My LuaJIT involvement

My full time involvement with luajit was brief and will likely end soon (my personal involvement may still continue) so in this short period I wanted to tick off as many short but significant work items as I could. My github fork is here.

Sameera Deshpande started the initial work and then helped me ramp up later on. We got a couple of CI instances up and running to begin with, one for the official repository and another for my github fork so that I can review my changes regularly. If you’re interested in adding a node for your architecture to the Ci projects, please feel free to reach out to me, Linaro will happily add the node to the CI matrix.

Register Allocation improvements

The register allocator in luajit is pretty simple to keep the compilation overhead low. Registers are allocated sequentially based on their categories (caller saved, callee saved, etc.) and it uses some tricks such as constant rematerialization used to reduce register pressure. Rematerialization is also very basic in its implementation; whenever constants need to be allocated to registers, it is preferred that they use existing constants, (assuming their live ranges are compatible) either directly or as a constant computation. This is quite valuable because there is a fair amount of constant usage in the JITted code; exit guard addresses are coded in as constants for example and so are floating point numbers, in addition to the usual integers. The register modes are not specified during allocation and are defined by the instructions generated in the assembly phase.

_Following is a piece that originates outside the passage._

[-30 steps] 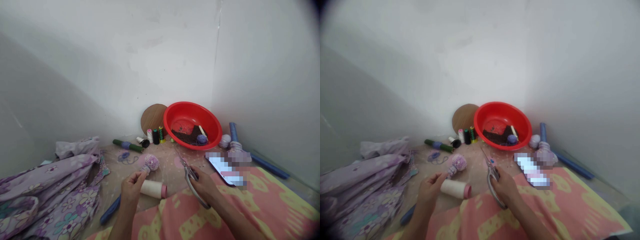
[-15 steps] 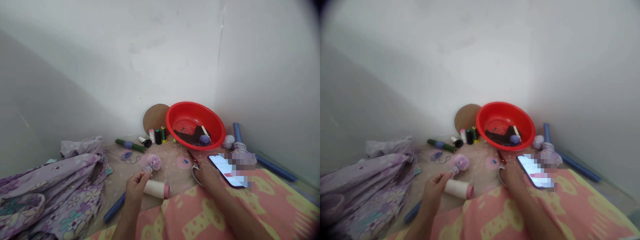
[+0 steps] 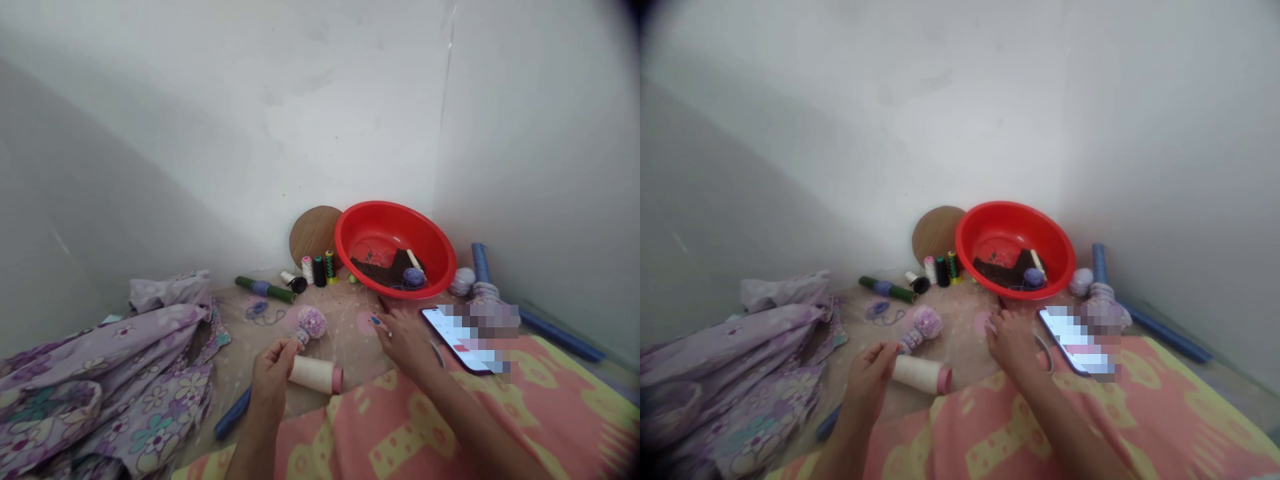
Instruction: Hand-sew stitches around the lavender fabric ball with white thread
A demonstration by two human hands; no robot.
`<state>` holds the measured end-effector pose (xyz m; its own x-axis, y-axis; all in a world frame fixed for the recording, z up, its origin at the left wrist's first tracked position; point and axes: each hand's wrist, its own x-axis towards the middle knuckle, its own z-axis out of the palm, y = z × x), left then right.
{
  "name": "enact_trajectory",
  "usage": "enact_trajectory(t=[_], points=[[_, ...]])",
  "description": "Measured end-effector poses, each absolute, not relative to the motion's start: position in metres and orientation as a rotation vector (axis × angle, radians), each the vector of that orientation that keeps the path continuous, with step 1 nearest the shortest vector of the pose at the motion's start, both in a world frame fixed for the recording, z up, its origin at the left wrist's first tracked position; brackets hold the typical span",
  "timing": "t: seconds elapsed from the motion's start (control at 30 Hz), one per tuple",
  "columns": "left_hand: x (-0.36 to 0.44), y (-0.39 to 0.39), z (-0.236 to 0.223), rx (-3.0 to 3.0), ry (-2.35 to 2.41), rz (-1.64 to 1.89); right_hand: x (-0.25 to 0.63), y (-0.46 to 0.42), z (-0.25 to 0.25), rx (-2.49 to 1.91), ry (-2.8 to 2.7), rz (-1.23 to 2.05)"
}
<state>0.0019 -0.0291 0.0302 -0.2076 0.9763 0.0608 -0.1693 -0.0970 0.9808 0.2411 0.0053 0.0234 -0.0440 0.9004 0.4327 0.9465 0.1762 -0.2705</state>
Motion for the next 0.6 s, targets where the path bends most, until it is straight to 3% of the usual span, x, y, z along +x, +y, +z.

There was a bug in the luajit register allocator due to which registers used for constant rematerialization were being clobbered, resulting in corruption. A fix was proposed but the author of the fix was not sure if it was correct. I posted an alternative patch and then realized and explained why my patch is overkill and his approach is optimal. I added additional cleanups to that to finish it up.

While working on this problem, I noticed that the arm64 backend was not using XZR often enough and I posted a patch to fix that. I started benchmarking the improvement (the codegen was obviously better, it was saving registers for stores fo zeroes for example) and quickly realized that both bench_lua and the LuaJIT-test-cleanup benchmarks were quite raw and couldn’t be relied upon for consistent results.

So I digressed.

Benchmark improvements and luaJIT-test-cleanup cleanup

bench_lua was my more favourite project to hack on benchmarks because it was evident that reviews were very hard to come by in the luajit project. Also, bench_lua had a benchmark driver that produced repeatable results but it still had some cleanup issues, including the fact that it did not have a license! The author was very responsive on the license question though and quickly put one in. I fixed some timing issues in the driver and while doing so, I realized that it might be better if I used this driver on the more extensive set of benchmarks in LuaJIT-test-cleanup. So that’s what I did.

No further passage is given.